What is being asked:
Give back exactly the stretch of data below from the line holding "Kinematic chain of" through the line holding "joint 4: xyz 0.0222", both ends included, and leave the remaining lines out.

Source material:
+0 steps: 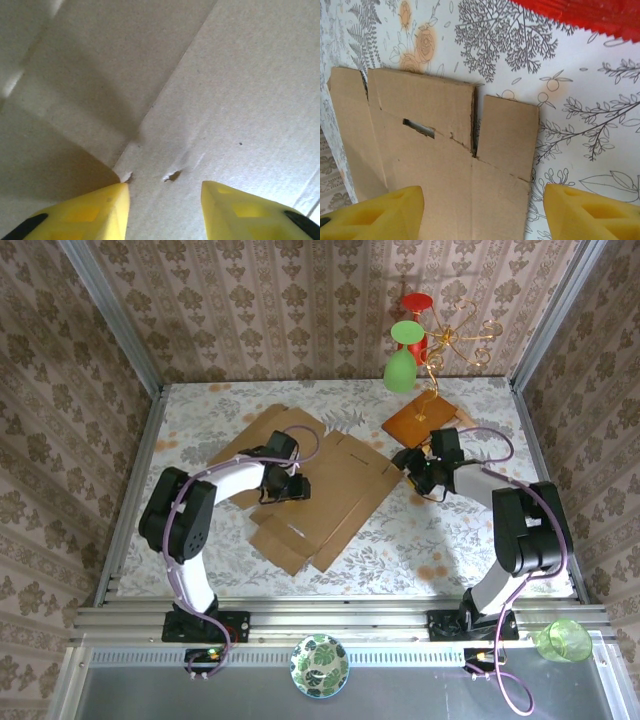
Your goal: Fold the paper box
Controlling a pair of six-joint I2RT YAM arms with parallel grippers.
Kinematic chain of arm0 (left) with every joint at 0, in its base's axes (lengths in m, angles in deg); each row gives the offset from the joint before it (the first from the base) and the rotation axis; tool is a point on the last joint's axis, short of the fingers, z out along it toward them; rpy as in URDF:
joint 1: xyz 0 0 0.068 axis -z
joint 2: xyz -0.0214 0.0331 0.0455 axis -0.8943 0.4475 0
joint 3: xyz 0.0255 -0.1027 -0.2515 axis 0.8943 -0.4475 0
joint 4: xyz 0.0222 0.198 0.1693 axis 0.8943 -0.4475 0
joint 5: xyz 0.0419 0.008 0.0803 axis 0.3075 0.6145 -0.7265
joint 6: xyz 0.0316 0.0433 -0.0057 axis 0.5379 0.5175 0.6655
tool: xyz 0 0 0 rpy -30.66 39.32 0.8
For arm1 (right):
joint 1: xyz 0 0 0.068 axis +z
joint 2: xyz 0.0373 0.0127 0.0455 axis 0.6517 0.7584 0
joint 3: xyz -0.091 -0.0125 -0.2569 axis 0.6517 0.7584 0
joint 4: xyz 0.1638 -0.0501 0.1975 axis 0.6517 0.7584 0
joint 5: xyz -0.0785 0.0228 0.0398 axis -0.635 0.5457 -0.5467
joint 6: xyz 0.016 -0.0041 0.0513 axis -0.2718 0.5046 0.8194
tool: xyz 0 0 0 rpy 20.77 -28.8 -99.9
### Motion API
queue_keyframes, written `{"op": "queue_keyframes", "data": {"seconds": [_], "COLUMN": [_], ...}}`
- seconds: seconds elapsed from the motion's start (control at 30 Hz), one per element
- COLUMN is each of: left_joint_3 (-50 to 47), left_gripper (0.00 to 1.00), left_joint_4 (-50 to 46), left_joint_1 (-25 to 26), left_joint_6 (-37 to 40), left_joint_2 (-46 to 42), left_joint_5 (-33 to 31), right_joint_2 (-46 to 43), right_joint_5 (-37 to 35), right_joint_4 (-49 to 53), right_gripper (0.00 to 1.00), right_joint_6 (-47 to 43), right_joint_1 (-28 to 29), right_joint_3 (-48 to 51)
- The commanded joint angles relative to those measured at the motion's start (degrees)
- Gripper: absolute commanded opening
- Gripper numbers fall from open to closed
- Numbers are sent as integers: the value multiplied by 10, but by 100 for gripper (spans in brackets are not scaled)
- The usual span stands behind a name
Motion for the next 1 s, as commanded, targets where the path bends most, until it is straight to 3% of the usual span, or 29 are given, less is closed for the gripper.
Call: {"op": "queue_keyframes", "data": {"seconds": [0.0,0.1,0.2,0.4,0.63,0.97], "left_joint_3": [10,-25,-78,-192,-221,-250], "left_gripper": [49,52,52,55,57,55], "left_joint_4": [-39,-74,-135,-140,-97,-32], "left_joint_1": [-15,-35,-89,-173,-184,-182], "left_joint_6": [-22,-49,-48,14,69,75], "left_joint_2": [-84,-165,-219,-268,-228,-191], "left_joint_5": [-29,-47,-36,52,122,183], "right_joint_2": [-25,-50,-68,-75,-72,-94], "right_joint_5": [15,12,10,35,56,65], "right_joint_4": [4,16,30,62,86,78], "right_gripper": [64,63,63,63,63,63], "right_joint_6": [15,16,13,-15,-45,-41], "right_joint_1": [19,37,51,63,68,69], "right_joint_3": [15,22,30,24,7,35]}}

Answer space:
Kinematic chain of arm0 (left) with every joint at 0, in its base's axes (lengths in m, angles in deg); each row gives the offset from the joint before it (the first from the base) and the rotation axis; tool is a point on the last joint's axis, short of the fingers, z out along it toward them; rpy as in URDF:
joint 1: xyz 0 0 0.068 axis -z
joint 2: xyz -0.0214 0.0331 0.0455 axis -0.8943 0.4475 0
joint 3: xyz 0.0255 -0.1027 -0.2515 axis 0.8943 -0.4475 0
joint 4: xyz 0.0222 0.198 0.1693 axis 0.8943 -0.4475 0

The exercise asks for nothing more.